差異はあっても両者は対等な存在であり、双方向に利益をもたらす存在として描かれる。片方が片方を搾取する関係は、ヴェールガの支持する人間観ではない。
「では、わたくしたちがすべきことは、なにか? それは、契約不履行の状態を正すことですわ。決して、不平等に、一方的に利益を享受する者たちに、痛い目を見せることでありませんわ。そうすることは自分自身を、契約不履行という、悪の状態の中に置くことになりますわ。悪に対し悪をもって抗しては、自らを悪に染め、正しさを手放すことになる」
そっと胸に手を当てて、まるで聖女ラフィーナのような顔で、ミーアは続ける。
「あるいは、民草はそれで良いのかもしれませんけれど。権威を与えられたわたくしたちは、残念ながらそれではダメですわ。相手を殴り倒した後で、どうなるのか? 殴り倒すことが、この国のより良い未来のためになるのか。民の安寧を守ることになるのか。考える必要がございますわ」
「未来のため……」
「そうですわ。視野を広げるべき、とアベルは言いましたわね。クラリッサお義姉さまは、虐げられた人たちのことだけしか、見ていないのではないかしら?」
言葉を続けつつ、ミーアは、自らの言葉の欺瞞に気付いていた。
――先ほど、女王烏賊の喩えを出してしまいましたけど、あれを上手く解釈しないと、問題がありますわね。

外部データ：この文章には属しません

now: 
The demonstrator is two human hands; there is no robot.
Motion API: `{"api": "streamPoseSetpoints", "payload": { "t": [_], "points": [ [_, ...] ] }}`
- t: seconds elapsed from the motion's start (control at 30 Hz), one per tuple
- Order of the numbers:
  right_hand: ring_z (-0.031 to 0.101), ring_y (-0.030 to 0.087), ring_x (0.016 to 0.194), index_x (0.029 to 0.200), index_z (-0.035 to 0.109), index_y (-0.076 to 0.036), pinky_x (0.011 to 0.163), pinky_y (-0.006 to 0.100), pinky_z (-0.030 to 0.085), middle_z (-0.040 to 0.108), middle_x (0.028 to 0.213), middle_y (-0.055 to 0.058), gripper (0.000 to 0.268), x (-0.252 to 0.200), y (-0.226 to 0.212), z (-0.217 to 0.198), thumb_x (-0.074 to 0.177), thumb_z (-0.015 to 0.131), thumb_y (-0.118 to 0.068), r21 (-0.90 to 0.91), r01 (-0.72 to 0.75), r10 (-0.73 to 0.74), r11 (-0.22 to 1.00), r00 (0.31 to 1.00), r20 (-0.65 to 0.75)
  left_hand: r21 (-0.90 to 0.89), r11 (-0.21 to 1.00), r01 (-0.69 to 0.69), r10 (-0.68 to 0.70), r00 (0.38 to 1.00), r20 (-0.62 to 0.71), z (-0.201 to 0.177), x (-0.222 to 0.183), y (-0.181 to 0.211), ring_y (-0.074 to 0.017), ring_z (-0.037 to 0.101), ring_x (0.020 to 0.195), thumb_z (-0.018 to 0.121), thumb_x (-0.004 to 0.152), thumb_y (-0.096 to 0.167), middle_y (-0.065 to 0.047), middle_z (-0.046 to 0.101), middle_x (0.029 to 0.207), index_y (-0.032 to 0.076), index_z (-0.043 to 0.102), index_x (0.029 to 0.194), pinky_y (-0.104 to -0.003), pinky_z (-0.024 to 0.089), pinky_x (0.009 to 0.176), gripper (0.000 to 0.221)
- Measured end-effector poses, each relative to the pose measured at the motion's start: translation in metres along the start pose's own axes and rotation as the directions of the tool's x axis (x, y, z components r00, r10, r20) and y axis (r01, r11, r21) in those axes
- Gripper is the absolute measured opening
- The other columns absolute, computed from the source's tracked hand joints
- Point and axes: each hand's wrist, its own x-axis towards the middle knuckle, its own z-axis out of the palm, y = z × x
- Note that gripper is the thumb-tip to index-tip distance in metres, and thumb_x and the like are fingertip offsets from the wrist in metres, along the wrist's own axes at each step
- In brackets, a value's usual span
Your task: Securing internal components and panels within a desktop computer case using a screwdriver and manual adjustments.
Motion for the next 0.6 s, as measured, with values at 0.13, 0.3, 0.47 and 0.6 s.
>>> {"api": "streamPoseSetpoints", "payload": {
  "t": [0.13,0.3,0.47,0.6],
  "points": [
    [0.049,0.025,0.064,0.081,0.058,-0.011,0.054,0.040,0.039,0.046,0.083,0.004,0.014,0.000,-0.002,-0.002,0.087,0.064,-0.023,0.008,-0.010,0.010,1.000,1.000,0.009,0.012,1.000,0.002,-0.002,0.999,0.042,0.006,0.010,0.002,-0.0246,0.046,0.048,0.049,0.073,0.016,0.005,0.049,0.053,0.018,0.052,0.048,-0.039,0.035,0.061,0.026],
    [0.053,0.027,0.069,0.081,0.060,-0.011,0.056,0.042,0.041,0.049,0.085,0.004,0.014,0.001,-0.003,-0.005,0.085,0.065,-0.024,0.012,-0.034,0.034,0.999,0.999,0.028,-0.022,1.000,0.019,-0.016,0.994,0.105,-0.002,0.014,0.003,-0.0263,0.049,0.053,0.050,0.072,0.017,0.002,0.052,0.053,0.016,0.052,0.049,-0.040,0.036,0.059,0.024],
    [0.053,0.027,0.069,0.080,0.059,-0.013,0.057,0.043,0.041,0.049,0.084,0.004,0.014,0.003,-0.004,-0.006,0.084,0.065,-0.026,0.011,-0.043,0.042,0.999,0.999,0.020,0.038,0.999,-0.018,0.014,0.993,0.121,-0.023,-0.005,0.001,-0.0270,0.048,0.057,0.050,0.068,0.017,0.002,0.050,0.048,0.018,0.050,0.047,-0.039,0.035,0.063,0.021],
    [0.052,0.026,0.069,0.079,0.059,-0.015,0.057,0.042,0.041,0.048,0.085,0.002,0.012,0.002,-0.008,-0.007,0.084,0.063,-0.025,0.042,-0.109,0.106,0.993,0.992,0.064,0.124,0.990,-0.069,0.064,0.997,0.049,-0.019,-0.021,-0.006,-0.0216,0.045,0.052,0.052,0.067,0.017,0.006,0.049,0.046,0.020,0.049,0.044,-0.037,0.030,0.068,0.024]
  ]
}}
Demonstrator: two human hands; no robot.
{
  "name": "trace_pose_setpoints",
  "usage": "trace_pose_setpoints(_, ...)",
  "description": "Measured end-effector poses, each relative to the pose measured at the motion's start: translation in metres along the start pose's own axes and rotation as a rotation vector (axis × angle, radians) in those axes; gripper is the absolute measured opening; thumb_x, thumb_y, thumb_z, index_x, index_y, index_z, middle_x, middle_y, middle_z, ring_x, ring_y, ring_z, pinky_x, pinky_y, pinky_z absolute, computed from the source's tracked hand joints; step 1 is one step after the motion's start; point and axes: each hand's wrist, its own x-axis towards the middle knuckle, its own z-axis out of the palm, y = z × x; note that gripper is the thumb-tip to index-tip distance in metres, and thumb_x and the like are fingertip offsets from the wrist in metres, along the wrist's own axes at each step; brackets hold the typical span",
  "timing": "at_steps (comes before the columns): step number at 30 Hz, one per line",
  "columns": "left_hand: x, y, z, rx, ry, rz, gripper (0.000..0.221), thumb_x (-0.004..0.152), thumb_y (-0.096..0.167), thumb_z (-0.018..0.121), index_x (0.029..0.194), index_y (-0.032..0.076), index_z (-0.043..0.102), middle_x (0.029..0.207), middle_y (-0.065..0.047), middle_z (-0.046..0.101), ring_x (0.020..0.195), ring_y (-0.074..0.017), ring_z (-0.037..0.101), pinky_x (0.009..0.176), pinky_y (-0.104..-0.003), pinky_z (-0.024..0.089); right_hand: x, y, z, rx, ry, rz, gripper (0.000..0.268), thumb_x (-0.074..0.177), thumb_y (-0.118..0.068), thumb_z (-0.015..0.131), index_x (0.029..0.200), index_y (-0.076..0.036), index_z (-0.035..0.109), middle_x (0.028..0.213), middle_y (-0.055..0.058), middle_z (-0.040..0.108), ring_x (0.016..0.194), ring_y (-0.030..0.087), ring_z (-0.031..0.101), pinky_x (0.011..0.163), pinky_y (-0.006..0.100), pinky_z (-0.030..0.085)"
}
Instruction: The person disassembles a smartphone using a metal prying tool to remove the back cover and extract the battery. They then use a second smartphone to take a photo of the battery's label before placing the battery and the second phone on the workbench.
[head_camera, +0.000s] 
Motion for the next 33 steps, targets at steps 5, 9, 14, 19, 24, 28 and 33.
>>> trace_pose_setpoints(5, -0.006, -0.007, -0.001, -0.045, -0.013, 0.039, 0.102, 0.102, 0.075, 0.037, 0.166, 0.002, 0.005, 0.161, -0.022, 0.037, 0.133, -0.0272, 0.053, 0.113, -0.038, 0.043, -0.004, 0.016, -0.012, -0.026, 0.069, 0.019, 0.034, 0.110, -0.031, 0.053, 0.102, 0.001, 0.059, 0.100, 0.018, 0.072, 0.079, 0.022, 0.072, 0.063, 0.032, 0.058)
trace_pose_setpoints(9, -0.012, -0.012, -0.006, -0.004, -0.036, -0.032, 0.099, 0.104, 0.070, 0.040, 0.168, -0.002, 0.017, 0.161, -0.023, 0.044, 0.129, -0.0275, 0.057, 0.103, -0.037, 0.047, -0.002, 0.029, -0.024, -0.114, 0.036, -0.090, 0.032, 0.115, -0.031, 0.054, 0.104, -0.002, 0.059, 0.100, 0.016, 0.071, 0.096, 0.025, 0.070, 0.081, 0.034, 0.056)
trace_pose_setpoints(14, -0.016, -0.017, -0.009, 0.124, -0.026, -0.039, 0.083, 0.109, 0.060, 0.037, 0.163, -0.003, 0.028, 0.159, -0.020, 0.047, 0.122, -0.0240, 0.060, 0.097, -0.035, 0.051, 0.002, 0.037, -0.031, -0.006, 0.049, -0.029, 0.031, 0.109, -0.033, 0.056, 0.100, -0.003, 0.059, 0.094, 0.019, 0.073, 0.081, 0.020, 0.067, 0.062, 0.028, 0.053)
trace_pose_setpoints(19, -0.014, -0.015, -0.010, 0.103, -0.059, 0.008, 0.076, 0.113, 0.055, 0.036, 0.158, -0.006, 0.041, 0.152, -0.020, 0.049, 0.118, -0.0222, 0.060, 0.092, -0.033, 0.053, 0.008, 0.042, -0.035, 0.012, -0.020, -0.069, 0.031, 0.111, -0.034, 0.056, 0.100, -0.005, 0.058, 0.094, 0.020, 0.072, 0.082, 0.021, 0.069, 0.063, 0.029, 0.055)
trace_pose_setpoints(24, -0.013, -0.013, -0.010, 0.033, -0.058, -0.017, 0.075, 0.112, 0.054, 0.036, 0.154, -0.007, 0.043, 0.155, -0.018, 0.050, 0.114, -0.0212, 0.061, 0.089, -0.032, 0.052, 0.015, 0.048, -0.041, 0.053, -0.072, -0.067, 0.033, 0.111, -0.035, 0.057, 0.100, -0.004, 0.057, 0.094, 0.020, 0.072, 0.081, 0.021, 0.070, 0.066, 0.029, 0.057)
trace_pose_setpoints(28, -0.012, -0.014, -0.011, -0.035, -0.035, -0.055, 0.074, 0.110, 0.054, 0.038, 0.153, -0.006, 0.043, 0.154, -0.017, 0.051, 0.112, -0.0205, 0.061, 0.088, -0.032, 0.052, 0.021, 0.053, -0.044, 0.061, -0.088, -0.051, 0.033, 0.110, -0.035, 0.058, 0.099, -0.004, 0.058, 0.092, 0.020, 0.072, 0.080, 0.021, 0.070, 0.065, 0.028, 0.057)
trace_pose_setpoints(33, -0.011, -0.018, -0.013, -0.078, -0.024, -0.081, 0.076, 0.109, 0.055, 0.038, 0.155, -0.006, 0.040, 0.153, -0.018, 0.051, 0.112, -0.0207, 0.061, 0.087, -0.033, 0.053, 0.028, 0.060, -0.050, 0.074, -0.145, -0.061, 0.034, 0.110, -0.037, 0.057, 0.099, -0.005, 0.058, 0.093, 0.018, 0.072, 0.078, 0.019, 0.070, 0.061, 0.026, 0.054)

なにしろ、国王を始めとした既得権益層を女王烏賊に喩えて、気付かれないようにじっくりコトコト煮込んじまえ! とミーアは言ったのだ。これは、アベルの主張とは相反するもの。なんとか誤魔化さなければならない。
――まぁ、普通に流してしまってもよろしいですけど、ここは……。
一つ頷き、ミーアはあえてその喩えに触れることにする。
「先ほど、わたくしは女王烏賊の話をしましたわね……。まさにそう言うことですわ。調理した女王烏賊は美味しく食べ、わたくしの身体の血肉となって、共に生きていく。それと、同じことですわ。敵だから、と……唾棄すべき者として切り捨てて、打ち捨てるのではなく、味方として吸収して、より良い未来を築いていく。国の一部として、機能していなかったものを、健全に機能するようにしていく。殿方は敵ではありませんわ。彼らもまたレムノ王国の民なのですわ」
それから、あくまでも軽挙に出ないように、釘を刺す意味で付け足す。
「レムノ国王陛下もまた、敵ではありませんわ。あの方は、クラリッサお義姉さまの、お父上なのですから」
間違っても、剣を振りかぶって説得とかしないようにね……? 振りかぶるだけならまだしも、絶対、振り下ろしたりしたら駄目よ? と強く主張したいミーアである。
「レムノ王国のより良い未来……」
クラリッサのつぶやきに、ミーアは頷く。
「神聖典によれば、夫と妻とは元より一つのもの。男にしろ女にしろ、どちらか単独であれば、百年かそこらですべて死に絶える。人間とはそのようなものですわ。であれば、人の繁栄のためには両者が手を携える必要がある。国の繁栄もまたしかりではないかしら?」
それから、ちょっぴり気恥ずかしそうな笑みを浮かべて、
「少なくとも、わたくしは、アベルと手を携えて描き出す未来をこそ求めておりますわ」
そんなことを言う、帝国の恋愛脳ミーアなのであった。